Brasiliens Kulturminister sorgt für Schlagzeilen im europäischen Mutterstaat. In Portugals Blätterwald ist er das Tagesthema. Von einem Minister, der den Unterschied zwischen Staat und Regierung nicht kenne, ist in der renommierten Zeitung Público zu lesen.

Roberto Freire wolle die Kultur von der Politik getrennt sehen, was eine Politik ohne Kultur hervorbringe, heißt es in dem Blatt. Die Regierung, für die sich Freire, der eine Lebensreise von ganz links bis in den Schoß von Präsident Michel Temer hinter sich hat, nun hergibt, bekommt ein ebenso vernichtendes Urteil als Schleifer kultureller Errungenschaften.

Dass der Mann Thema wurde, ist einem bizarren Auftritt Freires während der Verleihung des Literaturpreises Prêmio Camões für das Jahr 2016 am vergangenen Freitag in São Paulo zu verdanken. Mit dem Preis werden gemeinsam von Portugal und Brasilien seit 1988 besondere Verdienste um die Kultur und das literarische Erbe in portugiesischer Sprache gewürdigt.
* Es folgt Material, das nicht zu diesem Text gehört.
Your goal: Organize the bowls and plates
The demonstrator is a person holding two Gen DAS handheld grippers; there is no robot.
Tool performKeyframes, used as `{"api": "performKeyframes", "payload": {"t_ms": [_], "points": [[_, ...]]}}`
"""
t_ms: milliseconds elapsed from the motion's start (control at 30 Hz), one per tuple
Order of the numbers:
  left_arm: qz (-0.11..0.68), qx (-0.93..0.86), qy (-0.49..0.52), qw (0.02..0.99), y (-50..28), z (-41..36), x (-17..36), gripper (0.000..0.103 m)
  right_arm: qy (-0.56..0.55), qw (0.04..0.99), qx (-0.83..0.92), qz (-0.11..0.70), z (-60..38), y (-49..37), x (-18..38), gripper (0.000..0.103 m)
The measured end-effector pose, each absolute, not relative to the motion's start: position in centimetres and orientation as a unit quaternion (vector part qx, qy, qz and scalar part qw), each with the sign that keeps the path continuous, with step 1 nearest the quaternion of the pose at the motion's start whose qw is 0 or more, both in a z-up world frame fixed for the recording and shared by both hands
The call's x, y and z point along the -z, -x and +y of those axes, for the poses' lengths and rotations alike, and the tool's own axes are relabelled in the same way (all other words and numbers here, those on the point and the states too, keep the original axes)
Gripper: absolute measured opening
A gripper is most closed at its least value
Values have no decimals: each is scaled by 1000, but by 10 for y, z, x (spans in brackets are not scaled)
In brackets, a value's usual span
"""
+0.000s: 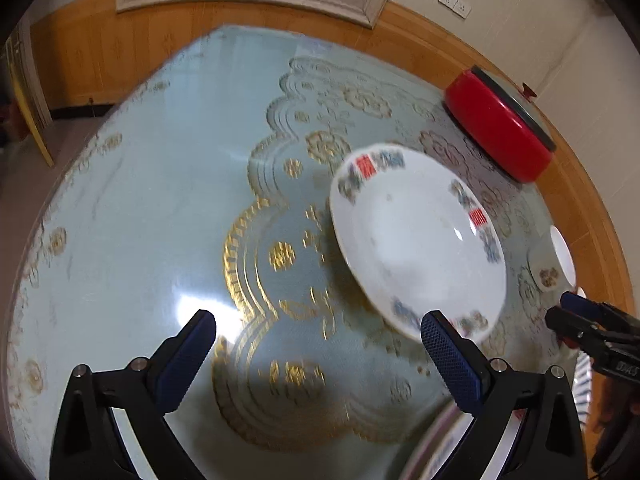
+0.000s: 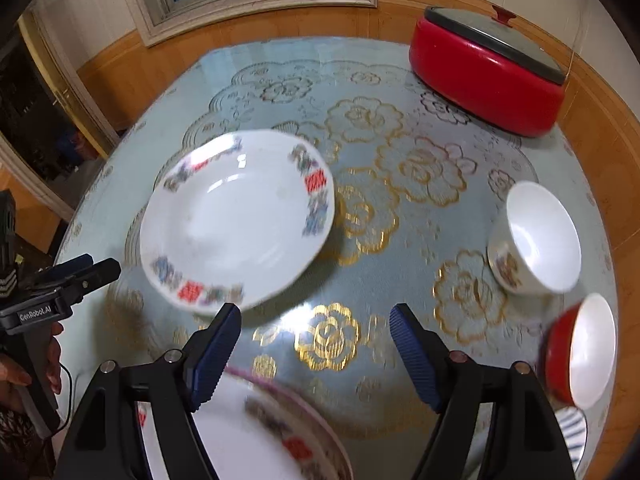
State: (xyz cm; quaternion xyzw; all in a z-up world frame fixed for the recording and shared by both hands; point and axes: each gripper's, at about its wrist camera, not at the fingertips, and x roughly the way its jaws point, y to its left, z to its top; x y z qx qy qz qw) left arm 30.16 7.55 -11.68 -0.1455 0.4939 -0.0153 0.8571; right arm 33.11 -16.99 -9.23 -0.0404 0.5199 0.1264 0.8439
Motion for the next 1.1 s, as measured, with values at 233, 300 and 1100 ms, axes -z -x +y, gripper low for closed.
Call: {"api": "performKeyframes", "payload": {"t_ms": [233,300,1100], "points": [[497,25,104,861,-334,70,114,103,36,829,-137,541,-166,-374,103,78],[501,25,116,857,-340,75,116,103,29,822,-134,553,-167,-386,110,78],[523,48,178,832,-383,77,148,79,-95,775,-186,597,-170,-451,160,52]]}}
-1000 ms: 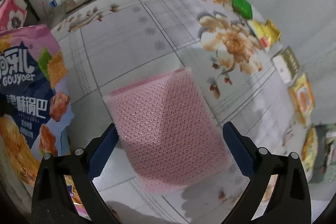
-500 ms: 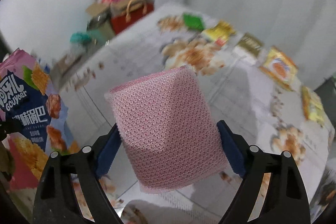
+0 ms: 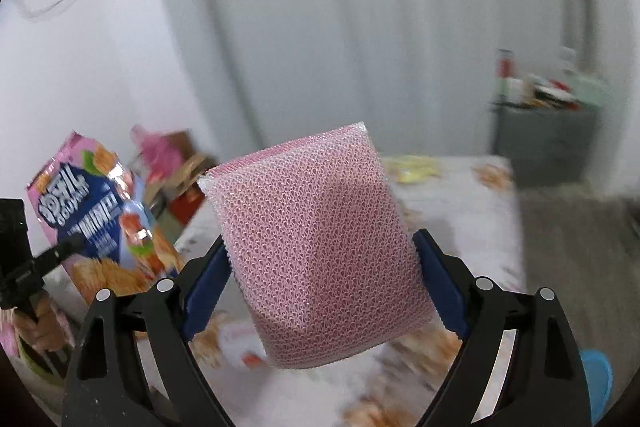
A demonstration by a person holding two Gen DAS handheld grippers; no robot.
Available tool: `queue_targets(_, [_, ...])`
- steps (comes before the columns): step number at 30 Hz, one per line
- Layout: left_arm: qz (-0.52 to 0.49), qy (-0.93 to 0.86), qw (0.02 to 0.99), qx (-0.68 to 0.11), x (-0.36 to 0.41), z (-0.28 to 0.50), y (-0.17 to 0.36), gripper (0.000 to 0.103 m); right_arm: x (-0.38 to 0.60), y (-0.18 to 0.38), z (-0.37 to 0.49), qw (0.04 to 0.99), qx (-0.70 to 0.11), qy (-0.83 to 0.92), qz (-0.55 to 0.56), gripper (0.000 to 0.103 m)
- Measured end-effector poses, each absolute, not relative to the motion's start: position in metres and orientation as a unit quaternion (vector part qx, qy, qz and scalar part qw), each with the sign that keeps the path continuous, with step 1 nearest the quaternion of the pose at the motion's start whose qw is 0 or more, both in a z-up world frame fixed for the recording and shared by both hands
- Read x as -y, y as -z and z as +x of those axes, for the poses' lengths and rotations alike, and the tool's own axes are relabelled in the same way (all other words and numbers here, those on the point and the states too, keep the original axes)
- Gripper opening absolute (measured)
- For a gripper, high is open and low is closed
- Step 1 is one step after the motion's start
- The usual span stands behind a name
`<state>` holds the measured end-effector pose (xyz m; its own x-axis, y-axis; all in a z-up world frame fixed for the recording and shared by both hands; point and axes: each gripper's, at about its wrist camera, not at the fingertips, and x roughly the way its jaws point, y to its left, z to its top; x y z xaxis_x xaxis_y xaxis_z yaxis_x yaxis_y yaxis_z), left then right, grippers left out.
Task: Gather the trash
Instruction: 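Carry the pink snack bag and pink sponge over the blue wastebasket, then open both grippers to drop bag and sponge into the wastebasket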
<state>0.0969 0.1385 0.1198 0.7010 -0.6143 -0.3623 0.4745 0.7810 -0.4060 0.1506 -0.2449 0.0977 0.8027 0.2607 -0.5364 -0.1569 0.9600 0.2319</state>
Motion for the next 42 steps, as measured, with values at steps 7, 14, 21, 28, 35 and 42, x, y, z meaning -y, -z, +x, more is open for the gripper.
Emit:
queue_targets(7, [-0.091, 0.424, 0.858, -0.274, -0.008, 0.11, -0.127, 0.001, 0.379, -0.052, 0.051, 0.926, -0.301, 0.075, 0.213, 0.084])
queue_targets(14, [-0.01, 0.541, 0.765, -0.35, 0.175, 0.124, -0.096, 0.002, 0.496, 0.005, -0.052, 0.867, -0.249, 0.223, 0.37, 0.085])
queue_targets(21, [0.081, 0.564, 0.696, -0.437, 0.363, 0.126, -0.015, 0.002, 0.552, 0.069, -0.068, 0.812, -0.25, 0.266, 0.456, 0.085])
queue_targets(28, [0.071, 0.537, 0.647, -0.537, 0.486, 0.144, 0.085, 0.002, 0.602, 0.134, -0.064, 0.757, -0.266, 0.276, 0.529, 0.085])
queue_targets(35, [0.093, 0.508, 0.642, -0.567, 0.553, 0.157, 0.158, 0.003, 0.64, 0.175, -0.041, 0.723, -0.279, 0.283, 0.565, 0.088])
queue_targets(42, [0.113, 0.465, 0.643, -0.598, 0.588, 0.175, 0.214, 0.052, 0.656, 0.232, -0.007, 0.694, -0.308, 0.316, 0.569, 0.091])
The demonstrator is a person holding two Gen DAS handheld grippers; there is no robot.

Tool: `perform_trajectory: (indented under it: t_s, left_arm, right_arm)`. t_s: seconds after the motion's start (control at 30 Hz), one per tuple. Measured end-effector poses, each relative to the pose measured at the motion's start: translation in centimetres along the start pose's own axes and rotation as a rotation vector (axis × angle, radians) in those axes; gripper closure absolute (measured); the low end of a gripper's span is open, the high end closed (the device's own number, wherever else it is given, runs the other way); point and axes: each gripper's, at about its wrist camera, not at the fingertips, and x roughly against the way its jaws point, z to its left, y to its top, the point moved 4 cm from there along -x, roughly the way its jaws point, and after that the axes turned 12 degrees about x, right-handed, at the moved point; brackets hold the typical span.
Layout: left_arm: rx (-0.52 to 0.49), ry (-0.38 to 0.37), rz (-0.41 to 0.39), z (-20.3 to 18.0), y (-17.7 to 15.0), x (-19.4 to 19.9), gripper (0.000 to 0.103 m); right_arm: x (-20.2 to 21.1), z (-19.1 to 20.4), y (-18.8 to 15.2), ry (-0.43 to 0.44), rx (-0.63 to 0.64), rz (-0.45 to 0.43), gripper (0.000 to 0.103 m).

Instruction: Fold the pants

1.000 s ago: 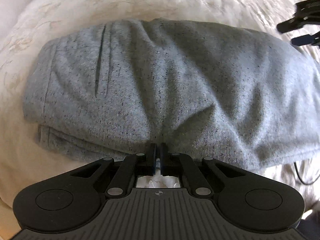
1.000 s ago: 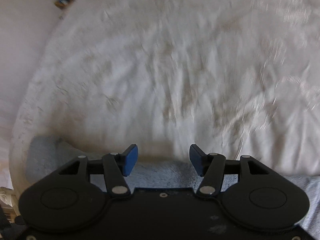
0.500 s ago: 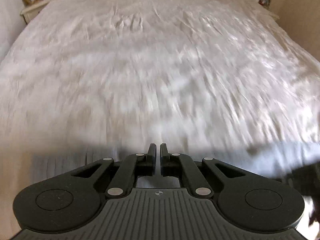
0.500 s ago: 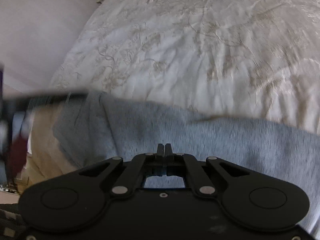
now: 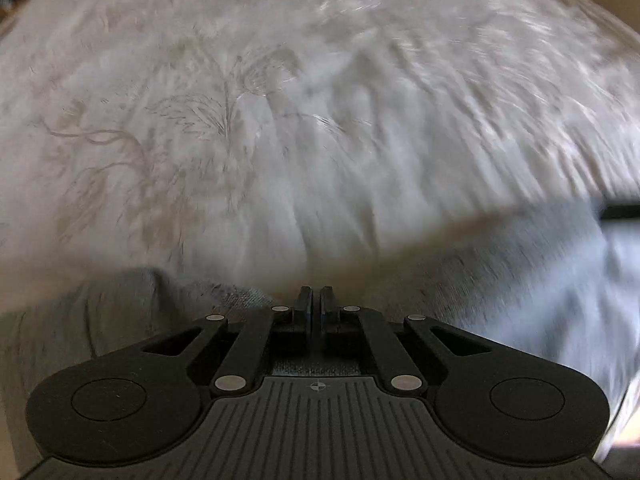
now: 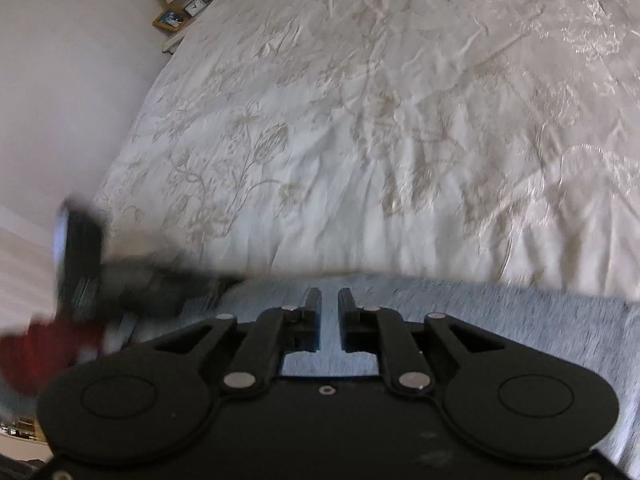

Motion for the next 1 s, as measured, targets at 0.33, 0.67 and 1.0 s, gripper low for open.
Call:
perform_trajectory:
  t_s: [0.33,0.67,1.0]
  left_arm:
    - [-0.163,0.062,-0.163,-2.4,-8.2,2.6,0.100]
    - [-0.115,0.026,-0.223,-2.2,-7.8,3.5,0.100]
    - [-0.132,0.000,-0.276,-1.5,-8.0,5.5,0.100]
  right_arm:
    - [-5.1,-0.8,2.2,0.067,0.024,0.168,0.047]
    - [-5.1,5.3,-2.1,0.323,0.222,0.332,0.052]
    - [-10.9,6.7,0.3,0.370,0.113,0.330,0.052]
Der Akt war von den neuen Machthabern in Brasília lange verzögert worden. An der Reihe war diesmal der brasilianische Autor Raduan Nassar, ein bedeutender linker Intellektueller. Nach ein paar freundlichen Worten an die portugiesische Seite ritt der 81jährige Preisträger in seiner Dankesrede eine Attacke gegen Temer und Konsorten: Düstere Zeiten seien über Brasilien hereingebrochen. Nassar prangerte den parlamentarischen Putsch gegen die gewählte Präsidentin Dilma Rousseff an, die gewaltsame Unterdrückung der Opposition auf den Straßen, das neoliberale Programm der Usurpatoren.

Dem Minister trat der Schaum vor den Mund. Nun holte er seinen Zettel raus. Eine Regierung, die einem politischen Gegner einen fetten Preis vermache, könne ja wohl keine Diktatur sein. Woher sollte er auch wissen, dass eine unabhängige Jury aus beiden Ländern diesen bereits im vergangenen Mai Nassar zuerkannt hatte?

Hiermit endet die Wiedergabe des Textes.